Though the precise location is lost, this was apparently where Lorenzo Da Ponte, the Venetian opera writer, was once buried. Da Ponte wrote the libretti to Mozart’s “Don Giovanni,” “The Marriage of Figaro” and “Cosi Fan Tutte,” among others; he is credited with helping bring Italian opera and literature to America. He died in 1838, at age 89, after a colorful life that, in its way, prefigured the many striving artists who followed. Not that you’d know that now.

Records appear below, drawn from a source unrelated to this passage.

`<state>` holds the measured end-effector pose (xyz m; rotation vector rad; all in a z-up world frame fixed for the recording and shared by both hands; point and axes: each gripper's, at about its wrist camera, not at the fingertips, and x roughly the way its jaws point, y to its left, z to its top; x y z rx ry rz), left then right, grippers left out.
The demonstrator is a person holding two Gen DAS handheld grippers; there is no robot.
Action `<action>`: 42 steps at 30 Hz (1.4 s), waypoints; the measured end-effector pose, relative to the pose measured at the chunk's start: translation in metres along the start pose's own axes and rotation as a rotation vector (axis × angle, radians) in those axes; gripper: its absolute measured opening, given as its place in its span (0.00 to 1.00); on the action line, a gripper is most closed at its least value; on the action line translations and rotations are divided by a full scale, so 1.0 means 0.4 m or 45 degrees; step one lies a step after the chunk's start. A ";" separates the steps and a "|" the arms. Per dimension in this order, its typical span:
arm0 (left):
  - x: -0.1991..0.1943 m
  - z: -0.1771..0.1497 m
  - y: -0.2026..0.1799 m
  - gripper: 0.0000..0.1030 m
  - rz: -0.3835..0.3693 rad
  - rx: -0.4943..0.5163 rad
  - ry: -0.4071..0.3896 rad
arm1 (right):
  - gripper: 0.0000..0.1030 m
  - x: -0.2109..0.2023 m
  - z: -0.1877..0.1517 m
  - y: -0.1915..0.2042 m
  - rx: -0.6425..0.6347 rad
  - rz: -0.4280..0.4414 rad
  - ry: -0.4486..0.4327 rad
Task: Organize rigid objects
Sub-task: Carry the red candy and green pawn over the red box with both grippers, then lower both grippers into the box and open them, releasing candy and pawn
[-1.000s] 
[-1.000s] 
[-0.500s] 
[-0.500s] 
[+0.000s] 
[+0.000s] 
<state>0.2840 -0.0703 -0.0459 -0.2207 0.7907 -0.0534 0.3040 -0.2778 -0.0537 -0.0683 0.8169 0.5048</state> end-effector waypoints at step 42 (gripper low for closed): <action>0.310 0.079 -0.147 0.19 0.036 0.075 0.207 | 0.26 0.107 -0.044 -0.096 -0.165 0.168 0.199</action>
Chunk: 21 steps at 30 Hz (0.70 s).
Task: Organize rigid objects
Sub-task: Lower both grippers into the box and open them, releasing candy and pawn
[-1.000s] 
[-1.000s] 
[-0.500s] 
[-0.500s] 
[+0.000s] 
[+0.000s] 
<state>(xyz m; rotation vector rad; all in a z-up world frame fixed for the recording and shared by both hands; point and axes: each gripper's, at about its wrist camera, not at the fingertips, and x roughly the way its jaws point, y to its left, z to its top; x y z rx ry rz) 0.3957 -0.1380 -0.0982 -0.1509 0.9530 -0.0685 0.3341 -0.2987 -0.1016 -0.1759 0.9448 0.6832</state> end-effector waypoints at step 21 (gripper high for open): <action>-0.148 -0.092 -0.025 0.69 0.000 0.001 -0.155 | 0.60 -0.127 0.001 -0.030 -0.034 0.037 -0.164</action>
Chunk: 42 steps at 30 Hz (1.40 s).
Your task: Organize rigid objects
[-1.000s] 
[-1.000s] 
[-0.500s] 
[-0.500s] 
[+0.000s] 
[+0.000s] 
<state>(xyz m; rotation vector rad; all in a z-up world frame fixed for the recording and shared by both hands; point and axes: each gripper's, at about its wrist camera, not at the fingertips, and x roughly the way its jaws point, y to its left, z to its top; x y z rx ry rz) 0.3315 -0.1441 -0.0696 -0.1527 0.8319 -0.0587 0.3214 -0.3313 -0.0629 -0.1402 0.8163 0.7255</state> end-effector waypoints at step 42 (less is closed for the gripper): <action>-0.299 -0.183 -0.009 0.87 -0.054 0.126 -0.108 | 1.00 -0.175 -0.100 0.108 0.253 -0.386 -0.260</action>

“I love that this has no sign of him — so unsentimental,” said Pejk Malinovski, a Danish writer, translator and poet, standing at the fence with a cigarette. Across the street, Mr. Malinovski pointed out another undesignated landmark, an apartment where Allen Ginsberg lived in the 1970s. It was a rough block then, and Ginsberg had a fourth-floor walk-up with a broken buzzer; when friends came by, he would throw his keys down in a sock. The building, at 437 East 12th Street, has a long history as a home for writers.
“It used to be called the poet’s dorm,” Mr. Malinovski said. “There’s still a lot of poets who live there.” The writer and musician Richard Hell is among them.

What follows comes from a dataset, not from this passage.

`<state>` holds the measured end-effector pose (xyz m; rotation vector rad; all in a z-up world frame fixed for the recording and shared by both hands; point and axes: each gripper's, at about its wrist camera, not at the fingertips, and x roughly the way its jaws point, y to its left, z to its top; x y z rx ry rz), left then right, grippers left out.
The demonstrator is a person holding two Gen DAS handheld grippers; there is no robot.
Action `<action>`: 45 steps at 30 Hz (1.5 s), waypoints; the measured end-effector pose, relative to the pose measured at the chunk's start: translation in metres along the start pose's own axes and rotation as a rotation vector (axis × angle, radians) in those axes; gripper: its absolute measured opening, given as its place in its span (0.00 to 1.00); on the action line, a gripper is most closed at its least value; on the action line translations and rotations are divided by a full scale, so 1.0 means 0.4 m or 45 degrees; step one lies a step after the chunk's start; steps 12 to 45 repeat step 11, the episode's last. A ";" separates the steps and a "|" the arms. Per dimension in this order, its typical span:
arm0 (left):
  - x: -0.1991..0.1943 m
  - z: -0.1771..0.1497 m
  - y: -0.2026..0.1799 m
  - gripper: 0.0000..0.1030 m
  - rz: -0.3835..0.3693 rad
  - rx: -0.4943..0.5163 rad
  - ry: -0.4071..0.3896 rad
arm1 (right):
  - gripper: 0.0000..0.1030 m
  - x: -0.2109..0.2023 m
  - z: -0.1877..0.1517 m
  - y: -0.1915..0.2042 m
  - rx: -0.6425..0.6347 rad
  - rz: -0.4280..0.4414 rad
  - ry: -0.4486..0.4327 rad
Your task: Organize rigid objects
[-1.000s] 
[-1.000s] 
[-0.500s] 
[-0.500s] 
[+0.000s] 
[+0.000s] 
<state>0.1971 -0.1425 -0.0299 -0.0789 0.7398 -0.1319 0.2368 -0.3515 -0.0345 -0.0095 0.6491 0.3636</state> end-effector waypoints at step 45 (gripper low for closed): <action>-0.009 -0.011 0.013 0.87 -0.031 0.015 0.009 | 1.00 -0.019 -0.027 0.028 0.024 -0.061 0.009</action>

Mr. Malinovski, 35, a transplant from Denmark by way of London who has lived in New York since 2003, is behind a project that unites Da Ponte, Ginsberg and Mr. Hell, along with other downtown creative lights.

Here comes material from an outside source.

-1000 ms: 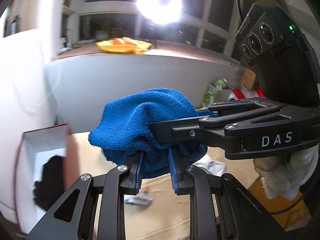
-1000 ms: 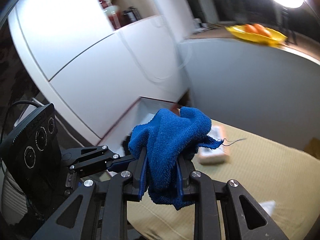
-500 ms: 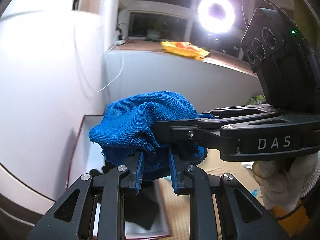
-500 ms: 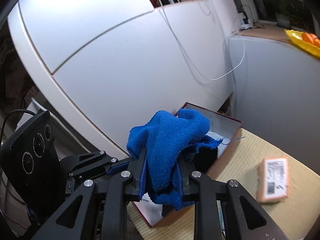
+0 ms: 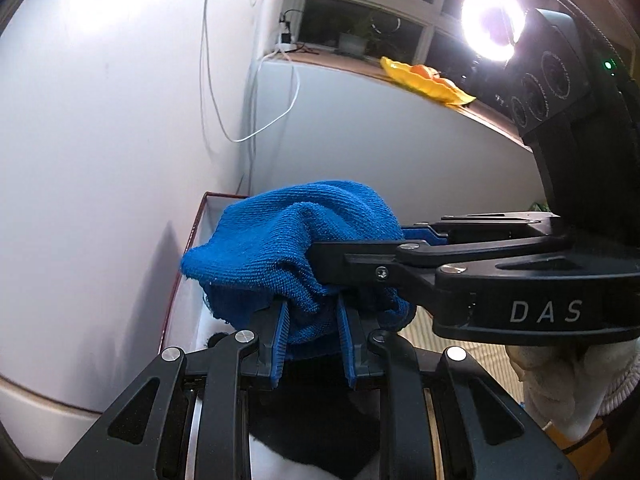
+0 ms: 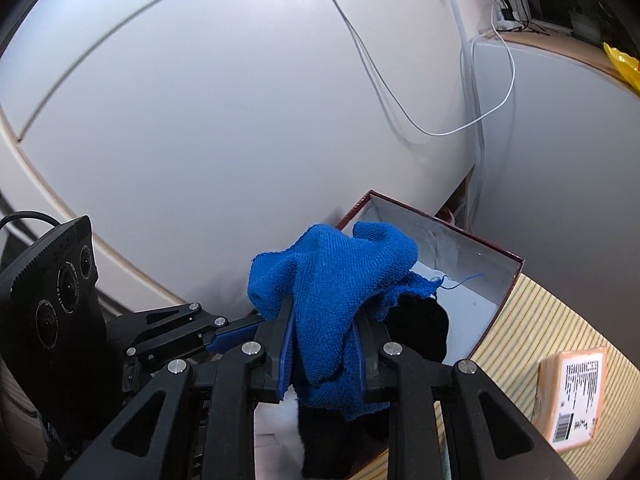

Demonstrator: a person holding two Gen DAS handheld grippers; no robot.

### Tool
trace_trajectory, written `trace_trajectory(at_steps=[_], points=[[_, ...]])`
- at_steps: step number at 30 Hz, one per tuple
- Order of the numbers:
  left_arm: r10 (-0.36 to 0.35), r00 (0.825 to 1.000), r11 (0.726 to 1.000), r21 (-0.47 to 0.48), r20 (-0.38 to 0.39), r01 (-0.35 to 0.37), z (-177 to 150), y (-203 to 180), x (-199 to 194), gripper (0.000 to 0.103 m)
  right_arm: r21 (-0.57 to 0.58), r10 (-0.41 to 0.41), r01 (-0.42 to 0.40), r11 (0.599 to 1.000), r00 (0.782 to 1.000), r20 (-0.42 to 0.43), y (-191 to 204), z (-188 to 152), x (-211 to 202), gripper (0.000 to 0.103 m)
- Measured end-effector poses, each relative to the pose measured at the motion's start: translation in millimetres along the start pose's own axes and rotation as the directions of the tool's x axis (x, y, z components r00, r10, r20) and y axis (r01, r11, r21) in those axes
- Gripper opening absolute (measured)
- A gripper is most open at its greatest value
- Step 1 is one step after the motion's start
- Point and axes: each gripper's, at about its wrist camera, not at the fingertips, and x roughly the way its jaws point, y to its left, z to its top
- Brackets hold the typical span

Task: Organize soft objects
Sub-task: 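Open the right tool to drop the towel into the shoebox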

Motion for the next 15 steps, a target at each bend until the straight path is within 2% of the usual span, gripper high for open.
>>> trace_trajectory(at_steps=[1,4,7,9,12,15], points=[[0.003,1.0,1.0,-0.007,-0.006,-0.003,-1,4,3,0.019,0.01,-0.002,0.002,1.0,1.0,-0.006,-3,2,3,0.024],[0.024,0.999,1.0,-0.014,-0.046,-0.025,-3,7,14,0.02,0.047,0.005,-0.004,0.999,1.0,-0.022,-13,3,6,0.039],[0.058,0.995,0.998,-0.035,-0.085,-0.061,-4,13,25,0.038,0.047,-0.035,0.036,0.998,0.999,-0.014,-19,3,4,0.053],[0.056,0.995,0.996,-0.06,-0.088,-0.062,-6,18,26,0.064,0.048,-0.041,0.041,0.998,0.999,-0.009,-20,1,0,0.061],[0.075,0.994,0.995,-0.061,-0.076,-0.08,-8,19,22,0.066,0.033,-0.07,0.071,0.997,0.997,-0.01,-19,-2,-5,0.063],[0.084,0.995,0.995,-0.049,-0.06,-0.087,-13,16,11,0.066,0.034,-0.067,0.067,0.997,0.998,-0.004,-21,-4,-9,0.063]])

Billed as an East Village poetry walk, the project, “Passing Stranger,” is a site-specific audio tour that guides listeners through the history of the neighborhood’s interconnected writers and shakers, with interviews, archival recordings and recitations of poems. Narrated by the filmmaker Jim Jarmusch, with music by John Zorn, it is a literary and geographic keepsake, a portrait of a bohemian community that still resounds. 
On April 15, it will officially make its debut with a reading at the Bowery Poetry Club, the last stop on the tour, but the guide is already available as a free MP3 at eastvillagepoetrywalk.org. Listeners can download it and stroll through the tour anytime (or just imagine the sights mentioned from their couches).
The project, supported by the Poetry Foundation in Chicago, was five years and more than 40 drafts in the making, whittled from nearly 100 hours of tape, Mr. Malinovski, a freelance radio producer, said. The idea came to him when he first moved to the city, and lived in the East Village. He read Daniel Kane’s “All Poets Welcome: The Lower East Side Poetry Scene in the 1960s,” and walked around, envisioning the Beats and the generations of New York School poets who followed. A map began to form, and a natural chronicle.